Sengketa Tanah di Desa Sepanjang Berujung Laporan Polisi, Lima Warga Dilaporkan
SETARAJATIM.COM, SUMENEP – Dugaan penggelapan hak atas tanah di Kecamatan Sapeken, Kabupaten Sumenep, resmi memasuki ranah hukum. Seorang warga bernama Subandrio (49) melaporkan lima orang ke Polresta Sumenep atas dugaan menguasai hak atas sebidang tanah yang diklaim sebagai miliknya.
Laporan tersebut teregister dengan Nomor: LP/B/237/VII/2026/SPKT/POLRES SUMENEP/POLDA JAWA TIMUR dan diterima Sentra Pelayanan Kepolisian Terpadu (SPKT) Polres Sumenep pada Sabtu, 17 Juli 2026, sekitar pukul 10.00 WIB.
Dalam laporan polisi, Subandrio, warga Dusun Guntong, Desa Cabbiya, Kecamatan Talango, menyebut dugaan peristiwa itu terjadi sekitar Maret 2026 di Dusun Patemon, Desa Sepanjang, Kecamatan Sapeken.
Ia melaporkan Yusuf, Huraini, Rusnaini, Fathorrahman, dan Zainurrahman atas dugaan tindak pidana penggelapan hak atas tanah sebagaimana dimaksud dalam Pasal 502 Undang-Undang Nomor 1 Tahun 2023 tentang Kitab Undang-Undang Hukum Pidana (KUHP).
Dalam dokumen laporan polisi, Subandrio mengaku menjadi pihak yang dirugikan karena hak atas tanah yang diklaim miliknya diduga dikuasai tanpa dasar yang sah.
“Selain melampirkan identitas para terlapor, klien kami juga mencantumkan dua saksi yang disebut mengetahui perkara tersebut, yakni Hairil Hakiki dan Moh.

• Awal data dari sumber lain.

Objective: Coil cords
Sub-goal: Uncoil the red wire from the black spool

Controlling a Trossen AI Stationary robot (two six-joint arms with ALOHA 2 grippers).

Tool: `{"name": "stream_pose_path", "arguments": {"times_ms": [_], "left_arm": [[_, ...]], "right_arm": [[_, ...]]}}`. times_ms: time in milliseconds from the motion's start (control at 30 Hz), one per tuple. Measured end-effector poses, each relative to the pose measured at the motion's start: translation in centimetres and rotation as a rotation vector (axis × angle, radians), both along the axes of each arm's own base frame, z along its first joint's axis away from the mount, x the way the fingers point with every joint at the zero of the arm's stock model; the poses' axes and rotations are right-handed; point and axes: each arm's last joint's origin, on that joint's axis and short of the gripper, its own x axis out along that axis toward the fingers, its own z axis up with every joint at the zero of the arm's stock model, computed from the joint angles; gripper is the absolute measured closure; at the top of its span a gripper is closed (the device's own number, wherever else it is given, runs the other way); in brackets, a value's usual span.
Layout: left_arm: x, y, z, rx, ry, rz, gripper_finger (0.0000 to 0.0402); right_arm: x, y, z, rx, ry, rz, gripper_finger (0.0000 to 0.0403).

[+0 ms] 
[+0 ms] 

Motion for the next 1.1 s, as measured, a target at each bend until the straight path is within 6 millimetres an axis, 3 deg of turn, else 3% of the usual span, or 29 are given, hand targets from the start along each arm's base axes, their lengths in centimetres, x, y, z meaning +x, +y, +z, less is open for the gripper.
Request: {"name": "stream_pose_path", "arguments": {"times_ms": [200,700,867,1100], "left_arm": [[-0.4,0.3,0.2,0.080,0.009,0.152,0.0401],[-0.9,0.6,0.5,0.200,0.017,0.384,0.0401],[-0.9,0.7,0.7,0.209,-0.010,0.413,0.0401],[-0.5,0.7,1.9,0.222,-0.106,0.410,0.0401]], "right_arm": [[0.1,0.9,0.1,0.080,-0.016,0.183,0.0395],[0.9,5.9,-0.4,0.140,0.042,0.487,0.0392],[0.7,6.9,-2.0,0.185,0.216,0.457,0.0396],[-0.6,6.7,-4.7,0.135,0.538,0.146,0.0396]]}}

Nasir, yang keduanya merupakan perangkat desa Sepanjang di Kecamatan Sapeken” kata kuasa hukum pelapor, Rahman, Sabtu (18/7/2026).
Masuknya laporan tersebut lanjut Rahman, menandai dimulainya proses penanganan oleh kepolisian. Selanjutnya, penyidik akan melakukan serangkaian penyelidikan, termasuk meminta keterangan pelapor, saksi-saksi, serta pihak yang dilaporkan untuk menentukan ada atau tidaknya unsur pidana dalam perkara tersebut.

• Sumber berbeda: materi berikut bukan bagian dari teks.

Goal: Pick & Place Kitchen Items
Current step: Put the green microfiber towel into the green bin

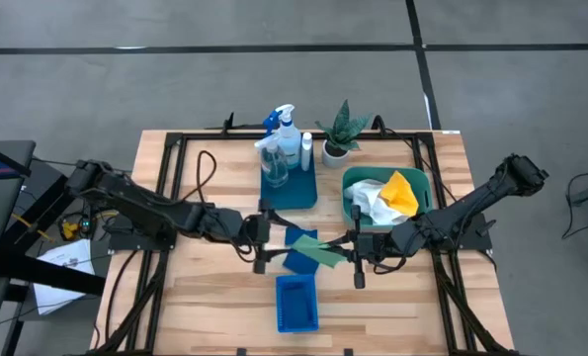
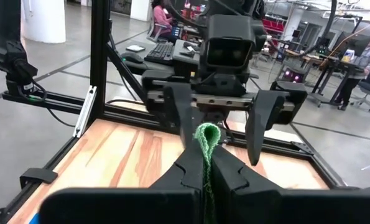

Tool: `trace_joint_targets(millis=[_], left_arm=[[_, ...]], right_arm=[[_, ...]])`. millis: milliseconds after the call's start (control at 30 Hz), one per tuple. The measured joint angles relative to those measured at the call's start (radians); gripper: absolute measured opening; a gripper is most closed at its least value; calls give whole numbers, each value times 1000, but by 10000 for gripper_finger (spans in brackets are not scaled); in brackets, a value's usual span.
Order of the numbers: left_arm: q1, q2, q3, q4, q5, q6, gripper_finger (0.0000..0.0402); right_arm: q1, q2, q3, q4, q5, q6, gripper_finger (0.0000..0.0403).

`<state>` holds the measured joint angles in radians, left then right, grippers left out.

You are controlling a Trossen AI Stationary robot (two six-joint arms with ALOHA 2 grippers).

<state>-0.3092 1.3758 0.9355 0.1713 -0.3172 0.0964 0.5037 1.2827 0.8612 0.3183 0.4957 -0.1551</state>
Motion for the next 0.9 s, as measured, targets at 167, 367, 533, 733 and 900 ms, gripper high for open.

“Semua proses hukum kami serahkan ke Polresta Sumenep, dan kami meyakini pihak penegak hukum pasti akan melakukan peniliaian yang sangat adil” tegasnya.
Hingga berita ini diterbitkan, Polresta Sumenep sudah membenarkan jika benar adanya laporan tersebut berdasakan STTPL yang telah diterbitkan.
Sementara itu, Yusuf, Huraini, Rusnaini, Fathorrahman, dan Zainurrahman juga belum memberikan tanggapan atau klarifikasi atas laporan yang ditujukan kepada mereka.
Sesuai prinsip praduga tak bersalah, seluruh pihak yang dilaporkan tetap harus dianggap tidak bersalah sampai adanya putusan pengadilan yang berkekuatan hukum tetap.